南アフリカの GeneXpert Story

CAPE TOWN, 2010

を見逃していました。1 世紀にわたり、結核の診断には数週間かけて細菌を増殖させる必要がありました。次に GeneXpert が登場しました。結果は 2 hours.

South Africa deployed it nationwide. The WHO endorsed it.

でしたが、患者の場合は low bacterial loads—often HIV co-infected— sensitivity dropped to 67%. One in three cases missed.

、リファンピシン耐性を検出するために、耐性症例の 5% を見逃していました。それらの患者は間違った治療を受けました。耐性結核が蔓延しています。

Steingart KR et al. Cochrane Database Syst Rev. 2014;1:CD009593

TB Diagnosis Decision Tree

GeneXpert が不十分な場合

Suspected TB Patient

↓

GeneXpert Test

↓

Positive

↓

Rifampicin?

SensitiveStandard Tx

ResistantMDR-TB Tx

Negative

↓

HIV+ or High Suspicion?

YesCulture needed

NoLikely negative

Sensitivity by Patient Type

98%

Smear-positive
(high bacterial load)

67%

Smear-negative
(low bacterial load)

61%

HIV co-infected
(immune suppressed)

THE LESSON

臨床試験での検査の感度は、患者の感度と一致しない可能性があります。 あなたの集団を知りましょう。

そして機械は言いました。「陰性」
そして医師は機械を信じた
そして患者は肺に結核を抱えて帰宅し、
咳を我慢して外へ出た。"

男性向けのテストについて聞いたことはありませんか
癌が発見された never kill,
そして、それが治療法につながりました。 destroyed lives?

PSAスクリーニングの悲劇

UNITED STATES, 1990s-2010s

PSA (Prostate-Specific Antigen) could detect prostate cancer early.

医師たちは何百万人もの男性を検査しました。がんが見つかった。前立腺を切除した。

しかし、これらの「がん」の多くは症状を引き起こすことはありませんでした。手術が原因で インポテンスと失禁 in men who would have died of old age, not cancer.

Moyer VA. Ann Intern Med. 2012;157:120-134

害の数

1

～から救われた命
prostate cancer
per 1000 screened

30-40

Men made impotent
or incontinent
per 1000 screened

100+

False positives
(biopsies, anxiety)
per 1000 screened

THE REVERSAL

In 2012, the US Preventive Services Task Force recommended against 定期的なPSA検査。

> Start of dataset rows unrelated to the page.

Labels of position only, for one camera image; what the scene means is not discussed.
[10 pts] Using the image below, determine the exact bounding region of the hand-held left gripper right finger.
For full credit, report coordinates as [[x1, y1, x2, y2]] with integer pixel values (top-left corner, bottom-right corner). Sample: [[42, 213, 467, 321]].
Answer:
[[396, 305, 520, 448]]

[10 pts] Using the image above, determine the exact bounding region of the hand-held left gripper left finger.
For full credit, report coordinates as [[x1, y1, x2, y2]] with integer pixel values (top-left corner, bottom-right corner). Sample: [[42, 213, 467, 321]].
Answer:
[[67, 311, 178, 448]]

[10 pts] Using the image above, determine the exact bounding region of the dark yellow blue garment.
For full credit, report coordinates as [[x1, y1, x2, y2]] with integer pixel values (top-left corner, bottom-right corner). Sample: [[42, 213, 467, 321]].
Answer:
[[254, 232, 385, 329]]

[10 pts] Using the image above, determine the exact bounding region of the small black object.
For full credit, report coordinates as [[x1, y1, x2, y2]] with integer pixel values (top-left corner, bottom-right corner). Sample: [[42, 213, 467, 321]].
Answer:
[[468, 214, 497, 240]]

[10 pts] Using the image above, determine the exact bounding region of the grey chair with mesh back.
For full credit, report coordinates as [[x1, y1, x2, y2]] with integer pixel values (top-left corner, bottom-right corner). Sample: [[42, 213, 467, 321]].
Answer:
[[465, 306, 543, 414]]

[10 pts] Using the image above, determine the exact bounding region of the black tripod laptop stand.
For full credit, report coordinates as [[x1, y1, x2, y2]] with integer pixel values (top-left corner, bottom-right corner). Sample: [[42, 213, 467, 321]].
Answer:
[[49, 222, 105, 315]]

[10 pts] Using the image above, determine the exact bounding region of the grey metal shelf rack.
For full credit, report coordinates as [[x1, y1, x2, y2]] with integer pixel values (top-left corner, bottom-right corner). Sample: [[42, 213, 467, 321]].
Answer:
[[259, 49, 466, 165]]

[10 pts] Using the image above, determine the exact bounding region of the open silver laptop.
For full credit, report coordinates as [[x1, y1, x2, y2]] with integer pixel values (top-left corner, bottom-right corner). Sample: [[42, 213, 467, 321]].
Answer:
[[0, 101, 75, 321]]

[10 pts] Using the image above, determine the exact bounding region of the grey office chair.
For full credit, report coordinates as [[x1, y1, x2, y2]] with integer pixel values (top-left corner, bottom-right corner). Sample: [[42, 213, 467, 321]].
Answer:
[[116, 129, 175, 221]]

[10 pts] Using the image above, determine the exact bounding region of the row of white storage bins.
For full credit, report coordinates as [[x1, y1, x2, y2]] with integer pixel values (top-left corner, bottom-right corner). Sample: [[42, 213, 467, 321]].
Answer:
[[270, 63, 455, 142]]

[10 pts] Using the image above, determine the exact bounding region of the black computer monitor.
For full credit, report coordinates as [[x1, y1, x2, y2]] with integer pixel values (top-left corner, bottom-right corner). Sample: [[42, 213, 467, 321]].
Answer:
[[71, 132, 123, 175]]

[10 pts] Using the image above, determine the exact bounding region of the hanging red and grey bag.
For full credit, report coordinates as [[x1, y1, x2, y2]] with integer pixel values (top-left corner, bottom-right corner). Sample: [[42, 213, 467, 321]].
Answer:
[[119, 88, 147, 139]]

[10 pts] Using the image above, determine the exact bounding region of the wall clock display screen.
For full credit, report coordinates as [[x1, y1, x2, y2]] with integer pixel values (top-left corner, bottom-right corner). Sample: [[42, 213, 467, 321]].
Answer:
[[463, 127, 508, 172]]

テストでは、見つける必要のないものが多すぎました。

Patient Decision Aid: PSA Screening

55 ～ 69 歳の男性 1,000 人が 13 年間検査を受けた場合

Deaths from prostate cancer prevented

1-2 men

Men who will have false positive requiring biopsy

100-120 men

決して害を及ぼすことのない癌と診断された男性

20-50 men

Men left impotent or incontinent from treatment

30-40 men

このトレードオフはあなたに受け入れられますか?

「そしてテストで影が見つかった、
そして外科医が切った、
そして男は生きていた――無力で失禁していた――
決して目覚めることのなかった癌からです。」

胸痛を患った男性
のことを聞いたことがありませんか?その男性の最初のトロポニンは normal,
自宅に送られ、その後死亡しました
朝ですか?

トロポニンのタイミングの問題

EMERGENCY DEPARTMENTS WORLDWIDE

トロポニンは心臓発作診断のゴールドスタンダードです。しかし、それには時間がかかります 3-6 hours to rise after myocardial injury.

A patient arrives one hour after chest pain begins. Troponin is tested: normal. "You're fine. Go home."

心臓は瀕死の状態でした。タンパク質はまだ漏れていませんでした。

Studies show 2-5% of MI patients sent home from ED die within 30 days.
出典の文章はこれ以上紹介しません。